**TASK DATA:**
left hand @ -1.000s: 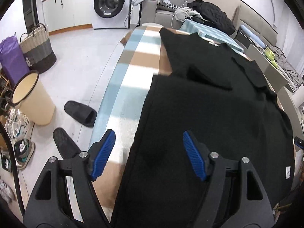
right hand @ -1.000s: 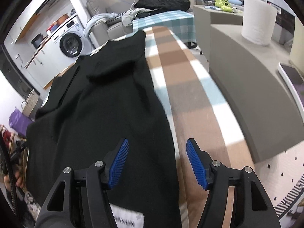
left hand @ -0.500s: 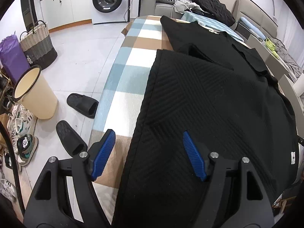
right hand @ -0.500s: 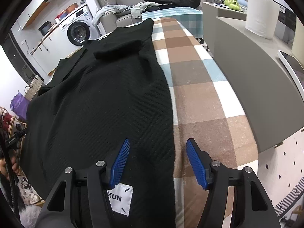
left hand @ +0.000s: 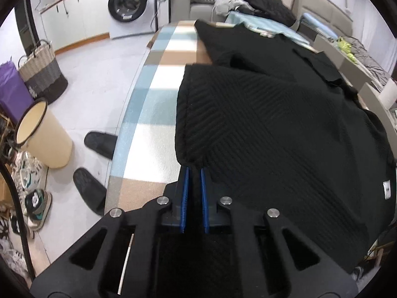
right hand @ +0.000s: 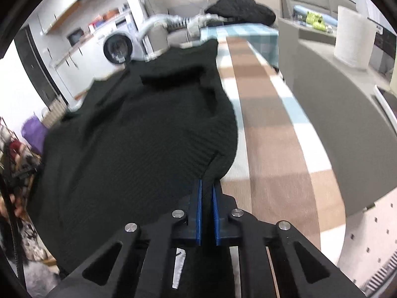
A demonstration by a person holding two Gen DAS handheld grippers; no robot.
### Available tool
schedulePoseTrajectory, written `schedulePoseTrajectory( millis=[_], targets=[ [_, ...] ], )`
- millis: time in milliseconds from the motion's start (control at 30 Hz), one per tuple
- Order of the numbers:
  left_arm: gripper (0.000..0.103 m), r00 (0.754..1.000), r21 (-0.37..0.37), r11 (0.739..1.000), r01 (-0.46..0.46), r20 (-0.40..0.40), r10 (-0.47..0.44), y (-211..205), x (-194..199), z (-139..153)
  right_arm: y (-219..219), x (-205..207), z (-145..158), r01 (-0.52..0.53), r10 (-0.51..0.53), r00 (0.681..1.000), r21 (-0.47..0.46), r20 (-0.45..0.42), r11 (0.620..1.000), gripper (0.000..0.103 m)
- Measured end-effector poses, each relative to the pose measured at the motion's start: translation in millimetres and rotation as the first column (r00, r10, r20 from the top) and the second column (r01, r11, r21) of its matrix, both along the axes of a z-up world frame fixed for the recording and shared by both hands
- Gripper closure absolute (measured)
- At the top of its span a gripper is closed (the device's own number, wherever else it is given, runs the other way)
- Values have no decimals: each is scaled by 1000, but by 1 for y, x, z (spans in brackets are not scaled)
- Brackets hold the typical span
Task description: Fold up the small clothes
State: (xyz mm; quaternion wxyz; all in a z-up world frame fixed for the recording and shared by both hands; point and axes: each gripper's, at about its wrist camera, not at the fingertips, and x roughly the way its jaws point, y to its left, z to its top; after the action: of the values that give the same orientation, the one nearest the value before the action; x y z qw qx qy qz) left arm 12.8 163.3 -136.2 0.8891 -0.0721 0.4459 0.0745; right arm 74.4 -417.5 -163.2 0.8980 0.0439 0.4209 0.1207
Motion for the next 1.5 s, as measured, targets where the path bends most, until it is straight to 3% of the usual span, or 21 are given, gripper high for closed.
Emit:
schedulePoseTrajectory(
  millis=[167, 367, 567, 867, 967, 1100, 1267, 1500],
  targets=[
    [97, 992, -45, 999, 2, 122, 3, 1, -16, 30, -14, -2, 30, 25, -39, 992, 111, 121, 994, 98],
    [98, 981, -59, 998, -2, 196, 14, -4, -39, 49, -28, -16, 44, 8, -44, 984, 203, 173, 979, 99],
    [98, 964, -34, 999, -11, 267, 19, -16, -78, 68, -34, -35, 49, 4, -45, 979, 198, 199, 980, 99],
    [98, 963, -91, 996, -19, 265, 43, -18, -126, 72, -42, -66, 56, -10, -33, 981, 218, 191, 976, 99],
    [98, 959, -96, 995, -24, 280, 50, -13, -127, 78, -43, -62, 66, -5, -44, 976, 222, 215, 975, 99],
    [98, 948, -78, 997, -13, 316, 37, -7, -105, 87, -36, -33, 77, 40, -93, 964, 211, 249, 977, 99],
    [98, 938, -60, 998, -17, 344, 37, 3, -50, 93, -20, 18, 73, 110, -148, 962, 171, 230, 979, 99],
    [98, 968, -61, 998, -22, 247, 37, 16, 41, 64, -3, 93, 50, 180, -197, 968, 117, 156, 977, 99]
  ],
)
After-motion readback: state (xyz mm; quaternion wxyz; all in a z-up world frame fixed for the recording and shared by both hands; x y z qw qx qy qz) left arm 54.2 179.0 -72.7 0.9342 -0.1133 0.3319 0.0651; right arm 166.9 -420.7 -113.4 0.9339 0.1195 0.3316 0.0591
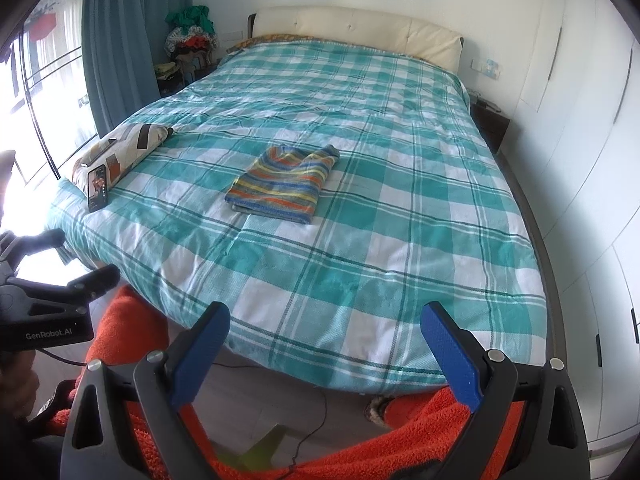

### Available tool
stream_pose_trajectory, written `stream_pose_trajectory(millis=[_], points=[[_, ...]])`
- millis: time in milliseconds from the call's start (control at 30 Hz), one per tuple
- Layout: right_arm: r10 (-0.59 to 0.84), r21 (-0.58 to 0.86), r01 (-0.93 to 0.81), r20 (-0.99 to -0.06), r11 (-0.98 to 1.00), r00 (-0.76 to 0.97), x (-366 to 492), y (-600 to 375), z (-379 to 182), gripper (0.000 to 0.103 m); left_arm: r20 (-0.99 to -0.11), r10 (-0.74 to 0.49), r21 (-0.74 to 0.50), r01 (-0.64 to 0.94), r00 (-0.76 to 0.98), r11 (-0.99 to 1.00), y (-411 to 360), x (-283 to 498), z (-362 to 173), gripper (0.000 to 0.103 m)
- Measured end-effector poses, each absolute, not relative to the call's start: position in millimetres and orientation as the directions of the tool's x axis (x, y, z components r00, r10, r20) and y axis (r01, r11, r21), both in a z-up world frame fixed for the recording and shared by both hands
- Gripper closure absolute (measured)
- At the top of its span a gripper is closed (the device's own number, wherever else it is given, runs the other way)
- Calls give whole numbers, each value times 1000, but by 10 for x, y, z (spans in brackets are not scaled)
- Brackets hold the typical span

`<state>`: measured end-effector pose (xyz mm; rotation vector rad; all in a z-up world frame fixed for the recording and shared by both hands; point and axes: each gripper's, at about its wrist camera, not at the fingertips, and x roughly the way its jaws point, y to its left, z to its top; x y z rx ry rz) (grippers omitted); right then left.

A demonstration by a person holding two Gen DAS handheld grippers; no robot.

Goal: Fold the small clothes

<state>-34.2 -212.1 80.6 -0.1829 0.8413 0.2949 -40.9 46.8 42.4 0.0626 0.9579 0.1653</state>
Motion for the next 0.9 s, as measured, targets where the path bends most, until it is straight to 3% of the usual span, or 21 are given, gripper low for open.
stream_pose_trajectory(millis=[900], points=[[164, -35, -279, -737, 960, 656, -329, -2279, 847, 8, -805, 143, 115, -85, 575, 990, 349, -362, 451, 2]])
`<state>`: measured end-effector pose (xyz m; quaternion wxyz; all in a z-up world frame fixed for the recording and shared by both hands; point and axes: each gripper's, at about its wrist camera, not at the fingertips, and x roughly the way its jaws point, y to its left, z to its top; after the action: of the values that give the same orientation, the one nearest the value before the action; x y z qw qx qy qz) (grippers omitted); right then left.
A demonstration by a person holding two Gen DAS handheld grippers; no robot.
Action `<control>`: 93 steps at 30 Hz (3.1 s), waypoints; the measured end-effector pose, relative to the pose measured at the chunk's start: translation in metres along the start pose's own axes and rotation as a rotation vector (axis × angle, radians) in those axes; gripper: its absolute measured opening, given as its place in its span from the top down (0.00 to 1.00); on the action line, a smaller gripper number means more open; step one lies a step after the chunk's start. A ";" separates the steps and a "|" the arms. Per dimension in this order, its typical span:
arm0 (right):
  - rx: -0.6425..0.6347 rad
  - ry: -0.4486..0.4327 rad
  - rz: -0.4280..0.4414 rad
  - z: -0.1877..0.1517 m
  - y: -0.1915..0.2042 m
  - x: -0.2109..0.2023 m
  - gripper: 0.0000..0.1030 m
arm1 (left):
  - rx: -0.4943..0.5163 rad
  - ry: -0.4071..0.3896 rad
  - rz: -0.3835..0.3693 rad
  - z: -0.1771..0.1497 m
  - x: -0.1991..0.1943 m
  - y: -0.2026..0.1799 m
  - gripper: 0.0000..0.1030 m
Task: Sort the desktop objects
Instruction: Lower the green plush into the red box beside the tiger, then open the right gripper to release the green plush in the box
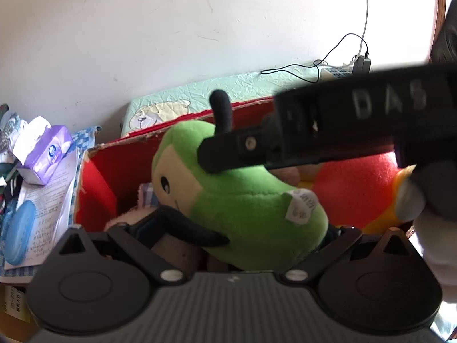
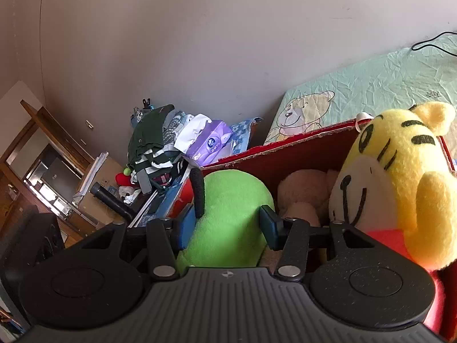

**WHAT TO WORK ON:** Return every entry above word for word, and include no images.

**SOLUTION TO THIS EXERCISE:**
left hand @ -1.000s: 
right hand @ -1.000s: 
left hand @ -0.500s: 
right hand @ -0.500s: 
left hand @ +0.000s: 
right hand @ +0.000s: 
A demonstration by a person holding two Gen DAS handheld grippers; no robot.
### Available tool
schedulePoseTrajectory, written `schedulePoseTrajectory( millis=[_], targets=[ [_, ...] ], )`
- millis: time in milliseconds from the motion's start (control at 30 Hz), one per tuple
- Order of the numbers:
  left_arm: gripper (0.000..0.103 m), r00 (0.754..1.000), r21 (-0.37..0.37), r11 (0.739..1.000), r01 (-0.46..0.46), r20 (-0.40..0.40), r10 (-0.47..0.44), y (-211..205), x (-194..199), z (-139..153)
  right_arm: y (-219..219), x (-205..207), z (-145..158), r01 (-0.52..0.53), r10 (-0.51..0.53), r00 (0.681..1.000), r21 (-0.47..0.46), r20 (-0.45..0.42), r11 (0.620..1.000), gripper (0.000..0.103 m)
- Measured end-effector poses, each relative to the pose measured at the motion's start: translation in millimetres and rotation as the first column (r00, r10, r20 from the top) and the second column (r01, r11, r21) of its matrix, both along the axes of a z-up world frame fixed for the recording and shared by both hands
- Gripper closure absolute (measured)
- At the top of its span a gripper is closed (the device's own number, wherever else it is given, runs the other way)
- Values have no decimals: each is scaled by 1000, but by 1 for y, x, z (spans in brackets are not scaled)
- Brackets hold the typical span
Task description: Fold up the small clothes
State: (xyz mm; quaternion wxyz; all in a z-up world frame fixed for the recording and shared by both hands; point and axes: each gripper's, at about its wrist camera, not at the fingertips, and x roughly the way its jaws point, y to its left, z to its top; after the action: of the values that give the same orientation, the one nearest the value before the action; x y z qw qx qy qz) left arm 12.8 163.3 -136.2 0.8891 -0.0721 0.4459 0.0745; right arm 74.4 -417.5 -163.2 0.8980 0.0439 0.4209 0.1207
Motion for the next 1.5 s, as measured, targets where the path bends most, until it is straight to 3% of the usual span, or 21 are given, gripper high for closed.
Emit:
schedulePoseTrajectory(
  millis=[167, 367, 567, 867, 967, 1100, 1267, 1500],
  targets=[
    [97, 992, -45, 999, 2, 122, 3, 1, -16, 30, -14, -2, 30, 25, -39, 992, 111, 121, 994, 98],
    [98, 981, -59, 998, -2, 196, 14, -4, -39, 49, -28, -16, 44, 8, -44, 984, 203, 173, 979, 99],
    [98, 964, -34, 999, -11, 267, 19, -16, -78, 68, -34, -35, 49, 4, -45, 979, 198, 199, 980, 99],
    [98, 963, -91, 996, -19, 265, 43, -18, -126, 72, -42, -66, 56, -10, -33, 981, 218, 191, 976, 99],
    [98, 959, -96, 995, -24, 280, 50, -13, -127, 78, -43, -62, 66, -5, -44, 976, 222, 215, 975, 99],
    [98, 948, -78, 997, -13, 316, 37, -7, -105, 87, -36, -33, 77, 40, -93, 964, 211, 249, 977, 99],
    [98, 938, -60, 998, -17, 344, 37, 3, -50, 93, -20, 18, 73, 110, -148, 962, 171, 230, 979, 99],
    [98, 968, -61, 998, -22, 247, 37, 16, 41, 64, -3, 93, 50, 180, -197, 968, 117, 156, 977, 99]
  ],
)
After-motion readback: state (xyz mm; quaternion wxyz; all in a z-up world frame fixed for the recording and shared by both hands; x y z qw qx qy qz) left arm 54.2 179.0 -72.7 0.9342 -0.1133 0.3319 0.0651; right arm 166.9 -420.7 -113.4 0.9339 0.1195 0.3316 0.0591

### Available tool
stream_pose_trajectory, written `stream_pose_trajectory(millis=[_], points=[[_, ...]])`
- millis: time in milliseconds from the call's start (control at 30 Hz), one per tuple
- Layout: right_arm: r10 (-0.59 to 0.84), r21 (-0.58 to 0.86), r01 (-0.93 to 0.81), r20 (-0.99 to -0.06), r11 (-0.98 to 1.00), r00 (-0.76 to 0.97), x (-366 to 492), y (-600 to 375), z (-379 to 182), gripper (0.000 to 0.103 m); left_arm: r20 (-0.99 to -0.11), r10 (-0.74 to 0.49), r21 (-0.74 to 0.50), r01 (-0.64 to 0.94), r00 (-0.76 to 0.98), r11 (-0.99 to 1.00), y (-411 to 360), x (-283 to 498), z (-362 to 173), gripper (0.000 to 0.103 m)
- Measured end-effector poses, each absolute, not relative to the call's start: position in millimetres and orientation as the directions of the tool's x axis (x, y, z components r00, r10, r20) and y axis (r01, r11, r21), both in a z-up world frame fixed for the recording and shared by both hands
- Gripper closure absolute (measured)
- At the top of its span a gripper is closed (the device's own number, wherever else it is given, runs the other way)
- Calls give whole numbers, each value times 1000, but by 10 for x, y, z (spans in brackets are not scaled)
- Brackets hold the typical span

`<state>`: measured end-effector pose (xyz mm; rotation vector rad; all in a z-up world frame fixed for the recording and shared by both hands; point and axes: each gripper's, at about its wrist camera, not at the fingertips, and x roughly the way its jaws point, y to its left, z to its top; x y z rx ry rz) (grippers omitted); right then left.

A demonstration by a person holding two Gen DAS handheld grippers; no robot.

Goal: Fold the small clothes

<state>-34.2 -212.1 80.6 -0.1829 0.8413 0.2949 -40.9 46.8 42.4 0.0626 0.9579 0.1653</state>
Motion for the next 0.9 s, as measured, targets where the path bends most, until it is straight to 3% of the usual span, or 21 are given, gripper low for open.
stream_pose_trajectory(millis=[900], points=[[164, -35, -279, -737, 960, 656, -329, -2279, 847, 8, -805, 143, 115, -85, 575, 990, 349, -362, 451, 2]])
`<state>`: measured end-effector pose (xyz m; quaternion wxyz; all in a z-up world frame fixed for the recording and shared by both hands; point and axes: each gripper's, at about its wrist camera, not at the fingertips, and x roughly the way its jaws point, y to its left, z to its top; after the action: of the values that give the same orientation, the one nearest the value before the action; x y z qw qx qy qz) (grippers omitted); right then left.
A demonstration by a person holding two Gen DAS handheld grippers; no robot.
Action `<control>`: 93 steps at 30 Hz (3.1 s), waypoints; the measured end-effector pose, relative to the pose measured at the chunk's start: translation in metres along the start pose's own axes and rotation as a rotation vector (axis × angle, radians) in those axes; gripper: its absolute measured opening, given as its place in its span from the top down (0.00 to 1.00); on the action line, a smaller gripper number means more open; step one lies a step after the chunk's start. A ";" separates the steps and a "|" the arms. Per dimension in this order, its typical span:
arm0 (right):
  - rx: -0.6425..0.6347 rad
  - ry: -0.4486..0.4327 rad
  - rz: -0.4280..0.4414 rad
  - z: -0.1877..0.1517 m
  - y: -0.1915..0.2042 m
  - x: -0.2109..0.2023 m
  - gripper: 0.0000..0.1030 m
arm1 (left):
  - rx: -0.4943..0.5163 rad
  - ry: -0.4071..0.3896 rad
  - rz: -0.3835..0.3693 rad
  - z: -0.1771..0.1497 m
  - x: -0.1991..0.1943 m
  - y: -0.2026..0.1799 m
  - gripper: 0.0000..0.1030 m
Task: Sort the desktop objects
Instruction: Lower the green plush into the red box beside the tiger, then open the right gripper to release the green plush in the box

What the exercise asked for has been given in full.